Des sources avaient indiqué à Reuters en octobre que ce plan devrait dépasser le montant du paquet de l'an dernier, qui s'élevait à 92 milliards de dollars, et s'articuler autour de trois axes principaux : des mesures pour lutter contre l'inflation, des investissements dans les industries de croissance et la sécurité nationale.

Le gouvernement n'a pas encore détaillé le plan de financement de cette initiative, qui vise à stimuler la croissance de la quatrième économie mondiale.

Un total de 17 secteurs stratégiques ont été désignés pour bénéficier d'investissements ciblés, parmi lesquels figurent également la construction navale, l'aérospatiale et la défense.

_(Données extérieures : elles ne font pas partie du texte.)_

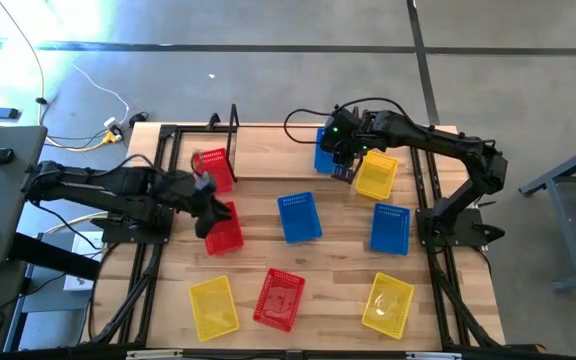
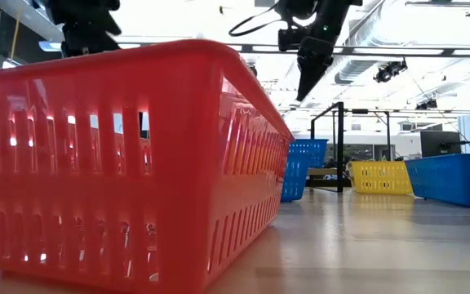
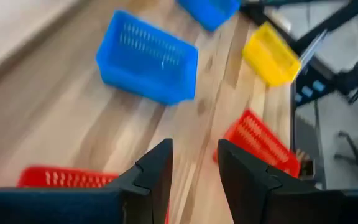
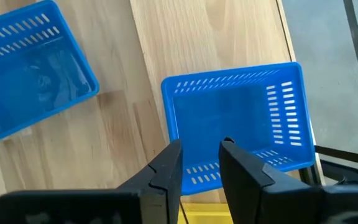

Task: Stack baskets on shelf by color
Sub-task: Put the middle left red bin on the shelf

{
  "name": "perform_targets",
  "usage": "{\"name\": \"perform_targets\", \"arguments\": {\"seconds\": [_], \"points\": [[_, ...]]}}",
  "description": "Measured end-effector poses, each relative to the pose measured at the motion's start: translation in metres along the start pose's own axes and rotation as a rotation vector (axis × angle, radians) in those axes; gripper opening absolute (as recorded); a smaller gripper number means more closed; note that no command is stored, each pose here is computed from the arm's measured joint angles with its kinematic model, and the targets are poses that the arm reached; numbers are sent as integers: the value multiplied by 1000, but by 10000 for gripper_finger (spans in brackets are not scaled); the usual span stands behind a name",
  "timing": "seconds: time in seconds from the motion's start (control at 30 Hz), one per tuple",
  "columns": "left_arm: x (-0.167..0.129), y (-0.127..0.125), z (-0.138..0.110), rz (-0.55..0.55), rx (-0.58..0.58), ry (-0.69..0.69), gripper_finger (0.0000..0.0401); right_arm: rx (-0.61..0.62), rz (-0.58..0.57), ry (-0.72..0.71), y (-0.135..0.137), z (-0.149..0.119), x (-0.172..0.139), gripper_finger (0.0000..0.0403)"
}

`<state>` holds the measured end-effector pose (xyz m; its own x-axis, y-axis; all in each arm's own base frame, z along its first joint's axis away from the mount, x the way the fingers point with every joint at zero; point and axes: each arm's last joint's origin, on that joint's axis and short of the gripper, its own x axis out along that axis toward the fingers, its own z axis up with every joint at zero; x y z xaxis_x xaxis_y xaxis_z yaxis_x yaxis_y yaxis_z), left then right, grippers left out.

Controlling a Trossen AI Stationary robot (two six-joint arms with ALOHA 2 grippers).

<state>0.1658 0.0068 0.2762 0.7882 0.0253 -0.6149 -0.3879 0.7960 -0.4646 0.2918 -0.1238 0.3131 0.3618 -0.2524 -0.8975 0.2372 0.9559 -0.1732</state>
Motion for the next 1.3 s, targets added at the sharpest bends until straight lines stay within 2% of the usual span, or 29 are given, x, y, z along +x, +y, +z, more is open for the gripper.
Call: {"name": "perform_targets", "arguments": {"seconds": [0.27,0.77,1.3], "points": [[25,-15,-20,21,60,181,116,-5,14,-5,8,2,-1,92],[62,-36,-57,129,199,362,116,16,19,-7,13,3,-1,92],[99,-32,-82,302,222,479,116,14,18,-7,13,3,-1,92]]}}
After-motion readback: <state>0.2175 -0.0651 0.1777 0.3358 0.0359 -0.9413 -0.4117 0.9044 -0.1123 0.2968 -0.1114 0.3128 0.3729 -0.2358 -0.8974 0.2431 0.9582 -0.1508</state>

Le Nikkei indique que le gouvernement envisage un nouveau dispositif fiscal permettant aux entreprises de déduire une partie de leurs investissements en capital -- tels que l'achat de machines ou la construction d'usines -- de leurs impôts sur les sociétés.

Le journal souligne que ce plan marque un changement par rapport aux politiques précédentes, qui étaient centrées sur les petites entreprises. Le nouveau cadre devrait s'appliquer quelle que soit la taille de l'entreprise.

Les représentants du gouvernement n'ont pas pu être joints en dehors des heures ouvrables habituelles.